#### [Task to carry out]
Before anything else, copy every record below exactly as it stands.

(Dataset excerpts)
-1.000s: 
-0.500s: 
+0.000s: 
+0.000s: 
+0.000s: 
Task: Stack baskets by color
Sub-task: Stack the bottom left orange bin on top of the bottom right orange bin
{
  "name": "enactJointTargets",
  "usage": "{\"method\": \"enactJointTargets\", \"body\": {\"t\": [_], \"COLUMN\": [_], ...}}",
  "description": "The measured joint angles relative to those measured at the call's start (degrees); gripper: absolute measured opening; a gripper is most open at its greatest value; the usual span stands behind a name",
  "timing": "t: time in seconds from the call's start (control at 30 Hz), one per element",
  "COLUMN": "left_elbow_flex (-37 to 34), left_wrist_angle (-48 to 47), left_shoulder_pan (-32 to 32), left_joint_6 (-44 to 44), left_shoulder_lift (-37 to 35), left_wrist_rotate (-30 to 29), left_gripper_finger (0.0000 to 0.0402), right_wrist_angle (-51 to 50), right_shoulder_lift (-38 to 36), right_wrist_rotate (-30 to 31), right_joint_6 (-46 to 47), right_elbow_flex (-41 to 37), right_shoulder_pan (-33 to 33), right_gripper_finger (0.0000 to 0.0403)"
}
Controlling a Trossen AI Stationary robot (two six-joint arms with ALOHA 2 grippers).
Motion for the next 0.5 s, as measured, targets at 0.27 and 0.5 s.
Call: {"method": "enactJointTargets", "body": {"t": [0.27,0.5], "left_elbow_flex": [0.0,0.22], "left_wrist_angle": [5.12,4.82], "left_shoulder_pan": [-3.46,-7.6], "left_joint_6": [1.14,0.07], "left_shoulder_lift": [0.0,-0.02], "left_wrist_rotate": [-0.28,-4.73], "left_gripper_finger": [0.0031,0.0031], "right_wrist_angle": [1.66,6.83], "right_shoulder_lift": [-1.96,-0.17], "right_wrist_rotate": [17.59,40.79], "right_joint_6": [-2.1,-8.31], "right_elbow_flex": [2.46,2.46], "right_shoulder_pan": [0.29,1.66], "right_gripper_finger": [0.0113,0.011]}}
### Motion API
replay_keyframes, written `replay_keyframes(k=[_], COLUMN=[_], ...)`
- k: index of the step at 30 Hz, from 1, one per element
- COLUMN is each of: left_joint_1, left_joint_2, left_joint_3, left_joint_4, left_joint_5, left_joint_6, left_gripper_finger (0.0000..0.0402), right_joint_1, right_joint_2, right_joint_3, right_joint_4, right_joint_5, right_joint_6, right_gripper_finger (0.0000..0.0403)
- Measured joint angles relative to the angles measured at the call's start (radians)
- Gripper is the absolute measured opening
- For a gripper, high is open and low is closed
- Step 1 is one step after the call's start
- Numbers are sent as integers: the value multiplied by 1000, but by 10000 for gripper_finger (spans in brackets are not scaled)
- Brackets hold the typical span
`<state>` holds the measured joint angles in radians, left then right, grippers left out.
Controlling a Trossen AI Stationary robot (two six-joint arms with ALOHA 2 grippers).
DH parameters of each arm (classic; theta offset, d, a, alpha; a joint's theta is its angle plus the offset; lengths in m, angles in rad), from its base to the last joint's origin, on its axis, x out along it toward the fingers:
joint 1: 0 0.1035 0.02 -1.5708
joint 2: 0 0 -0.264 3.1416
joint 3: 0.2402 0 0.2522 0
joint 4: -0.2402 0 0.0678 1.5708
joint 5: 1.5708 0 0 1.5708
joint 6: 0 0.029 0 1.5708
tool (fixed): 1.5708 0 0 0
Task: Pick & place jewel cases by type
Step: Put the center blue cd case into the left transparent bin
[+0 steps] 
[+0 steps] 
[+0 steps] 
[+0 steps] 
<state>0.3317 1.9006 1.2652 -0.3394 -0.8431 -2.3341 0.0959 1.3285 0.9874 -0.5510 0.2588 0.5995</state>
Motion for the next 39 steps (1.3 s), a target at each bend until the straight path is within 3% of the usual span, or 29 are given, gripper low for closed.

#### [Worked solution]
-1.000s: 
-0.500s: 
+0.000s: 
+0.000s: 
+0.000s: 
Task: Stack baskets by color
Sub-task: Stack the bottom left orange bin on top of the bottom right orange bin
{
  "name": "enactJointTargets",
  "usage": "{\"method\": \"enactJointTargets\", \"body\": {\"t\": [_], \"COLUMN\": [_], ...}}",
  "description": "The measured joint angles relative to those measured at the call's start (degrees); gripper: absolute measured opening; a gripper is most open at its greatest value; the usual span stands behind a name",
  "timing": "t: time in seconds from the call's start (control at 30 Hz), one per element",
  "COLUMN": "left_elbow_flex (-37 to 34), left_wrist_angle (-48 to 47), left_shoulder_pan (-32 to 32), left_joint_6 (-44 to 44), left_shoulder_lift (-37 to 35), left_wrist_rotate (-30 to 29), left_gripper_finger (0.0000 to 0.0402), right_wrist_angle (-51 to 50), right_shoulder_lift (-38 to 36), right_wrist_rotate (-30 to 31), right_joint_6 (-46 to 47), right_elbow_flex (-41 to 37), right_shoulder_pan (-33 to 33), right_gripper_finger (0.0000 to 0.0403)"
}
Controlling a Trossen AI Stationary robot (two six-joint arms with ALOHA 2 grippers).
Motion for the next 0.5 s, as measured, targets at 0.27 and 0.5 s.
Call: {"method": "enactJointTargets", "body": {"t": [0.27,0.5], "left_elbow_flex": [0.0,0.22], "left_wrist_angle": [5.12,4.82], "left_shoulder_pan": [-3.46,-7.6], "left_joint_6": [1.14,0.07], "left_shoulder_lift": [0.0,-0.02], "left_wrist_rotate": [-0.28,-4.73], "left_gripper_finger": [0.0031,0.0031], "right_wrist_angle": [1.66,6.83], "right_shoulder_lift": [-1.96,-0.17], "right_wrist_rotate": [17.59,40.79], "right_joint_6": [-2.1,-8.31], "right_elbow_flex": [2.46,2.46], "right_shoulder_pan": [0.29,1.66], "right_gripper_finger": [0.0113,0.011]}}
### Motion API
replay_keyframes, written `replay_keyframes(k=[_], COLUMN=[_], ...)`
- k: index of the step at 30 Hz, from 1, one per element
- COLUMN is each of: left_joint_1, left_joint_2, left_joint_3, left_joint_4, left_joint_5, left_joint_6, left_gripper_finger (0.0000..0.0402), right_joint_1, right_joint_2, right_joint_3, right_joint_4, right_joint_5, right_joint_6, right_gripper_finger (0.0000..0.0403)
- Measured joint angles relative to the angles measured at the call's start (radians)
- Gripper is the absolute measured opening
- For a gripper, high is open and low is closed
- Step 1 is one step after the call's start
- Numbers are sent as integers: the value multiplied by 1000, but by 10000 for gripper_finger (spans in brackets are not scaled)
- Brackets hold the typical span
`<state>` holds the measured joint angles in radians, left then right, grippers left out.
Controlling a Trossen AI Stationary robot (two six-joint arms with ALOHA 2 grippers).
DH parameters of each arm (classic; theta offset, d, a, alpha; a joint's theta is its angle plus the offset; lengths in m, angles in rad), from its base to the last joint's origin, on its axis, x out along it toward the fingers:
joint 1: 0 0.1035 0.02 -1.5708
joint 2: 0 0 -0.264 3.1416
joint 3: 0.2402 0 0.2522 0
joint 4: -0.2402 0 0.0678 1.5708
joint 5: 1.5708 0 0 1.5708
joint 6: 0 0.029 0 1.5708
tool (fixed): 1.5708 0 0 0
Task: Pick & place jewel cases by type
Step: Put the center blue cd case into the left transparent bin
[+0 steps] 
[+0 steps] 
[+0 steps] 
[+0 steps] 
<state>0.3317 1.9006 1.2652 -0.3394 -0.8431 -2.3341 0.0959 1.3285 0.9874 -0.5510 0.2588 0.5995</state>
Motion for the next 39 steps (1.3 s), a target at each bend until the straight path is within 3% of the usual span, or 29 are given, gripper low for closed.

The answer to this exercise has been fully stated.